Penguasa Orde Baru Soeharto mundur dari kekuasaan pada 20 Mei 1998 karena
desakan masyarakat. BJ Habibie yang semula adalah wakil presiden naik menjadi
Presiden menggantikan Soeharto. Roh demokrasi yang semasa rezim orde baru
dipasung hidup kembali. Ratusan partai politik terbentuk dan mendaftarkan diri
sebagai peserta pemilu. Komisi Pemilihan Umum melakukan seleksi dan meloloskan
48 partai politik. Golkar yang semula bukan partai di tahun ini berubah menjadi
partai politik.
Walaupun Partai Demokrasi Indonesia Perjuangan menjadi
partai pemenang, namun ketua umum partainya, Megawati Soekarnoputri, gagal
menjadi presiden. Di zaman ini presiden masih dipilih oleh Majelis
Permusyawaratan Rakyat.
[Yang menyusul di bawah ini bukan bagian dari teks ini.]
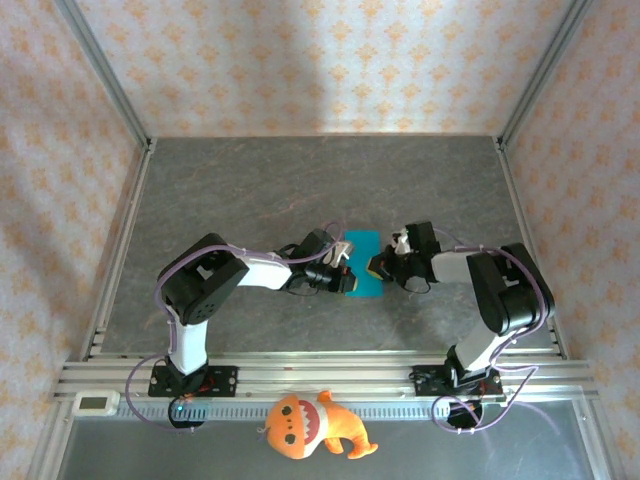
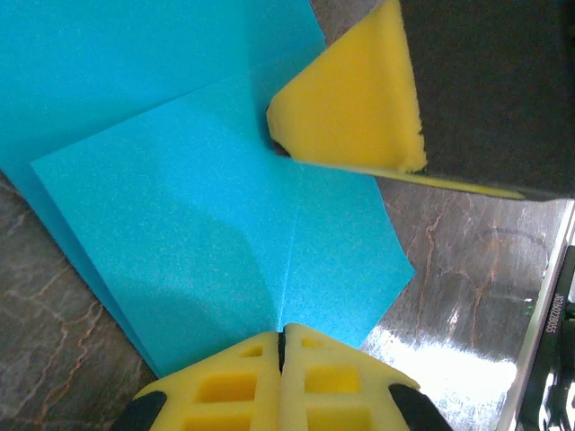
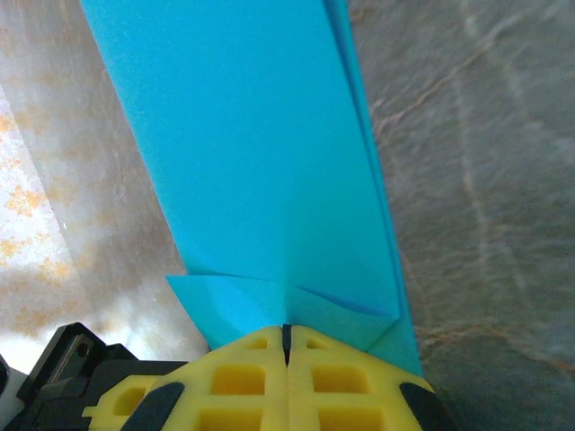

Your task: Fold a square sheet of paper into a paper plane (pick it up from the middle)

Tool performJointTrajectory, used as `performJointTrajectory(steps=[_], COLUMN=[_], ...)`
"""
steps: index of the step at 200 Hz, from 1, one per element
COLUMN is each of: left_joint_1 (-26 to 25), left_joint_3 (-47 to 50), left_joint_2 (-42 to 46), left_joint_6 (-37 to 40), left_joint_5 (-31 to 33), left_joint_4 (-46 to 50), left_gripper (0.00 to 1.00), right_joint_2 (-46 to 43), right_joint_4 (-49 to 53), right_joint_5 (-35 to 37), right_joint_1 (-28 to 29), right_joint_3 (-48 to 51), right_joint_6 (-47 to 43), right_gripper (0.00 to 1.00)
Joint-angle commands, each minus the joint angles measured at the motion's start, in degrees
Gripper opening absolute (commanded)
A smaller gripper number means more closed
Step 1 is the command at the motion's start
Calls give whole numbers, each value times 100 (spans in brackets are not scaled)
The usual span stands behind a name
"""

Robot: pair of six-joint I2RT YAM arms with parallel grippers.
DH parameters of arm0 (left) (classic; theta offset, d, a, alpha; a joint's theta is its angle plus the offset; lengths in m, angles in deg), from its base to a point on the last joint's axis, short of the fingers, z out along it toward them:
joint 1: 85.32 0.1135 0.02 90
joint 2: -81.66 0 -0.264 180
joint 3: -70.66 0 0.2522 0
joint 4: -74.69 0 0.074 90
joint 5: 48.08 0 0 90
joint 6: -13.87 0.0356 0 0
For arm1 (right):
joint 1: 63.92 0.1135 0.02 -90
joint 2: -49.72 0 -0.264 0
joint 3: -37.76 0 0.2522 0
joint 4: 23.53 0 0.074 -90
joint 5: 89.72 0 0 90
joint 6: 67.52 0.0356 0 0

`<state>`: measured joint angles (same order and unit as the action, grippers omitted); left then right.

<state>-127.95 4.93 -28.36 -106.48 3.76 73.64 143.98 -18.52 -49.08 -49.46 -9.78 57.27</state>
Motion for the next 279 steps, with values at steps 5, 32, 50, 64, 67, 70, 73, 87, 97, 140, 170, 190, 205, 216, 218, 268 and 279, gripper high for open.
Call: performJointTrajectory(steps=[5, 32, 50, 64, 67, 70, 73, 87, 97, 140, 170, 190, 205, 216, 218, 268, 279], left_joint_1=[9, 9, 9, 9, 14, 10, 9, 9, 9, 10, 9, 9, 9, 9, 9, 9, 9], left_joint_3=[363, 352, 335, 332, 334, 332, 331, 333, 347, 371, 362, 362, 370, 358, 359, 287, 274], left_joint_2=[-496, -494, -495, -486, -483, -481, -476, -476, -468, -433, -424, -385, -355, -328, -327, -275, -251], left_joint_6=[77, 81, 74, 82, 82, 82, 82, 82, 82, 64, 64, 54, 29, -7, -13, -16, -15], left_joint_5=[292, 285, 291, 292, 291, 290, 291, 295, 299, 297, 300, 308, 300, 292, 291, 264, 273], left_joint_4=[1022, 1034, 1044, 1041, 1053, 1043, 1042, 1050, 1048, 1016, 1011, 1007, 968, 932, 922, 868, 853], left_gripper=[0, 0, 0, 0, 0, 0, 0, 0, 0, 0, 0, 0, 0, 0, 0, 0, 0], right_joint_2=[127, 194, 268, 263, 260, 244, 235, 255, 249, -11, -311, -606, -796, -869, -882, -570, -483], right_joint_4=[264, 401, 557, 528, 501, 472, 457, 509, 510, 86, -8, -143, -446, -601, -632, -309, -129], right_joint_5=[610, 804, 968, 1032, 1044, 1063, 1079, 1186, 1270, 1208, 934, 665, 363, 230, 227, 421, 626], right_joint_1=[-265, -360, -380, -396, -399, -400, -412, -434, -465, -744, -813, -809, -751, -608, -575, 299, 312], right_joint_3=[-156, -306, -423, -447, -438, -429, -422, -451, -459, -161, -102, -15, 152, 236, 246, 61, 90], right_joint_6=[-172, -247, -338, -336, -326, -316, -307, -295, -291, -91, -109, 22, 270, 428, 443, 390, 329], right_gripper=[0, 0, 0, 0, 0, 0, 0, 0, 0, 0, 0, 0, 0, 0, 0, 0, 0])
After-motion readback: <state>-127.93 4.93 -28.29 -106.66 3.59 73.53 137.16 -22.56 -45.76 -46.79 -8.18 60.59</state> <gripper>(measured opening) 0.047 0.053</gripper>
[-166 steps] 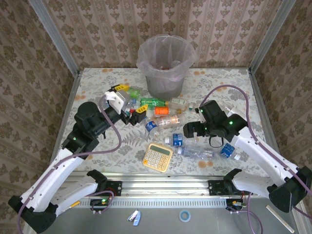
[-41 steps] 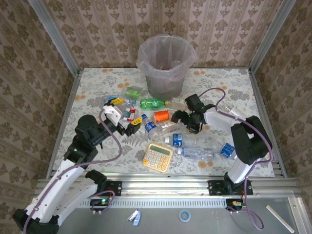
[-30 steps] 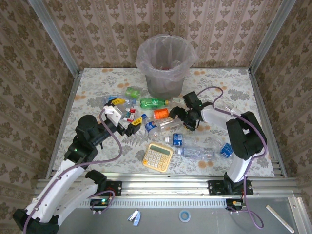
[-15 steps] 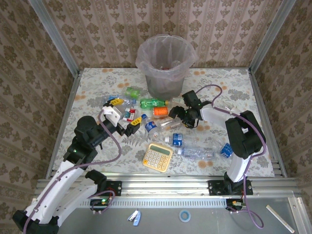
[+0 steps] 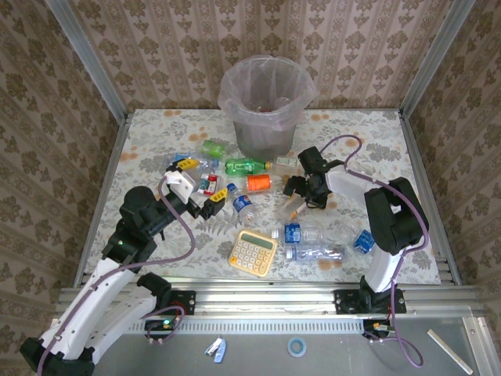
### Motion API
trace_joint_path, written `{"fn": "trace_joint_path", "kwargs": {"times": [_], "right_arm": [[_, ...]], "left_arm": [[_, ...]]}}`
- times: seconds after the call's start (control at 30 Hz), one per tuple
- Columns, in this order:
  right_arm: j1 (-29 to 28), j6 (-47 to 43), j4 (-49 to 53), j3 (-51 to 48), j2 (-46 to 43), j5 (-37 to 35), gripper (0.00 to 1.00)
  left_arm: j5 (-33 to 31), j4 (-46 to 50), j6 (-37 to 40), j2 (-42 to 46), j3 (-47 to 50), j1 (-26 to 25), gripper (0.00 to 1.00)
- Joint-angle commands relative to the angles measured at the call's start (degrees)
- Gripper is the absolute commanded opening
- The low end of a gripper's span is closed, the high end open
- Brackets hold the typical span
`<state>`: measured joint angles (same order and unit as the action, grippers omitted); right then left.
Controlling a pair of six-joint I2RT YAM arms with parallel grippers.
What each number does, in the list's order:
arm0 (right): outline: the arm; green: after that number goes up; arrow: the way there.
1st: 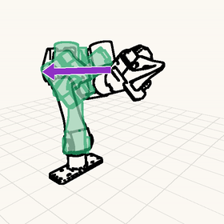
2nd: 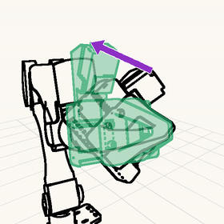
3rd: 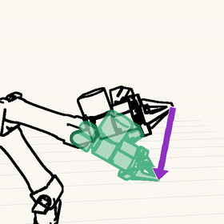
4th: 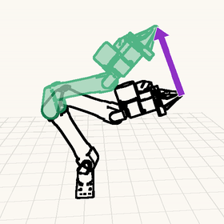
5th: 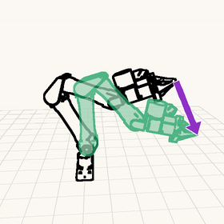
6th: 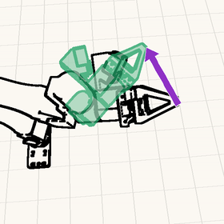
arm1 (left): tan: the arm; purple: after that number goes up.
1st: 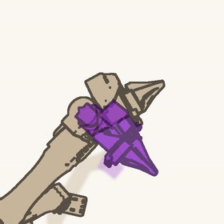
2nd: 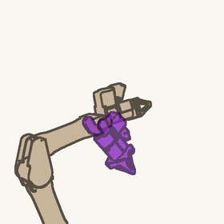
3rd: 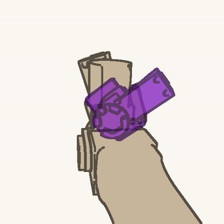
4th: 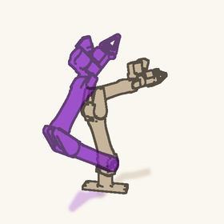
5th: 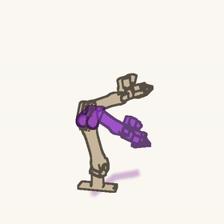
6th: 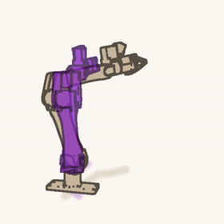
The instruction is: Throw the plastic bottles in the bin
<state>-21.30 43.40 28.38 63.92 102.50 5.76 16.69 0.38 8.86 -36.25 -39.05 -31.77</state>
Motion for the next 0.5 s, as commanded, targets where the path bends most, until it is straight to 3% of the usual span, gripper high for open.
{"fn": "trace_joint_path", "kwargs": {"times": [0.0, 0.47], "right_arm": [[-0.06, -0.51, 1.20, -0.31, 0.19, -1.56, 0.92], [0.12, 0.80, -1.28, -1.13, 2.01, -1.19, 0.81]], "left_arm": [[-0.16, -1.00, 1.22, 0.74, 0.44, -0.05, 1.00], [-0.34, -0.85, 1.25, 0.43, 0.46, -0.16, 1.00]]}}
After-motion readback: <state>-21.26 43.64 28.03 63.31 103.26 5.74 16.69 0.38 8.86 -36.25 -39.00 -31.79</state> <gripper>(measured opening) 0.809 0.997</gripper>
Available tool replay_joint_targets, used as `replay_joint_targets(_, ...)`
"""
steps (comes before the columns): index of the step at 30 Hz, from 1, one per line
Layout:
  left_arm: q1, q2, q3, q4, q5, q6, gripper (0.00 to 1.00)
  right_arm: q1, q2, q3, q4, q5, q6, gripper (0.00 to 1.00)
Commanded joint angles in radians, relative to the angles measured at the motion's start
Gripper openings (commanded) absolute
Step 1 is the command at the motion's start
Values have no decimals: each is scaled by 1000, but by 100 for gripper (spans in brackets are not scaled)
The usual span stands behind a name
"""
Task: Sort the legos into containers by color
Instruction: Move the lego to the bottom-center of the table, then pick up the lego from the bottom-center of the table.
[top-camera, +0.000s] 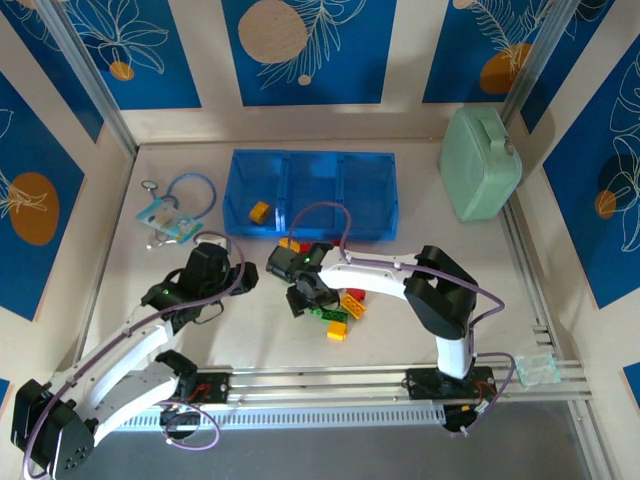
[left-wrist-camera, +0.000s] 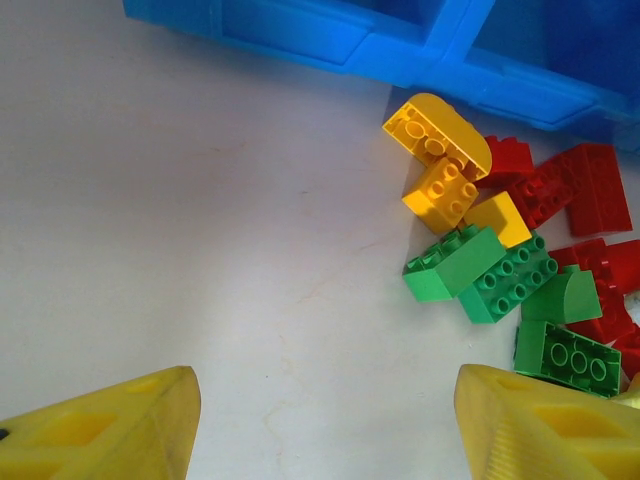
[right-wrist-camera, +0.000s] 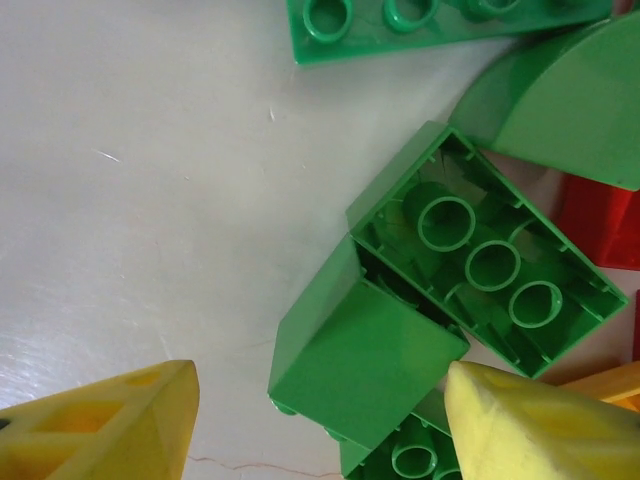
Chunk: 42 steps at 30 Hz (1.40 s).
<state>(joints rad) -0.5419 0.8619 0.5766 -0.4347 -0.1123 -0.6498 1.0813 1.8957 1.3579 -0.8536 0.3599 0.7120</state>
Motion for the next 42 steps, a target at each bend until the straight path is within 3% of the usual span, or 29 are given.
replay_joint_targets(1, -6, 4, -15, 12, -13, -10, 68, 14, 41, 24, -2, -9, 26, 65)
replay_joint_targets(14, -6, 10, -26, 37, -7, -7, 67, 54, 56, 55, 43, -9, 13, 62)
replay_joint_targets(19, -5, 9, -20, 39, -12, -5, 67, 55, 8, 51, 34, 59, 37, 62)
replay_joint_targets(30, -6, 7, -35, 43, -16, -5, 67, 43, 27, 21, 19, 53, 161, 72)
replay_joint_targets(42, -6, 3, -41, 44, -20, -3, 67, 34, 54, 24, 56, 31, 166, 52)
Musyawarah di MPR memutuskan mengangkat Abdurrahman
Wahid dari Partai Kebangkitan Bangsa sebagai presiden dengan Megawati sebagai wakil
presiden.
Pemilu 2004
Pemilu 2004 menjadi catatan sangat penting dalam sejarah
pemilu di Indonesia. Pada tahun ini untuk pertama kali rakyat Indonesia memilih
langsung wakilnya di parlemen dan pasangan presiden dan wakil presiden. Sebelumnya,
presiden dan wakil presiden dipilih oleh Majelis Permusyawaratan Rakyat. Oleh
karena itu pelaksanaan pemilu dibagi menjadi dua yaitu pemilu legislatif dan
pemilu presiden
Karena tidak ada yang memperoleh suara 50 persen plus satu, maka
diselenggarakan putaran kedua yang diikuti oleh dua besar yaitu pasangan Susilo
Bambang Yudhoyono – Jusuf Kalla dan Megawati Soekarno putri - Hasyim Muzadi.
PEMILU 2009
Pemilu Legislatif 2009 digelar pada 9 April 2009 dan diikuti 38 partai politik. Ribuan calon anggota legislatif memperebutkan 560 kursi DPR, 132 kursi DPD, dan banyak kursi di DPRD tingkat provinsi dan kabupaten/kota.Untuk pertama kalinya, sistem sistem proporsional terbuka diterapkan pada Pileg 2009. Melalui sistem ini, pemilih tak lagi memilih partai politik, melainkan caleg. Penetapan calon terpilih pada suatu daerah pemilihan dilakukan berdasarkan perolehan suara terbanyak, bukan nomor urut.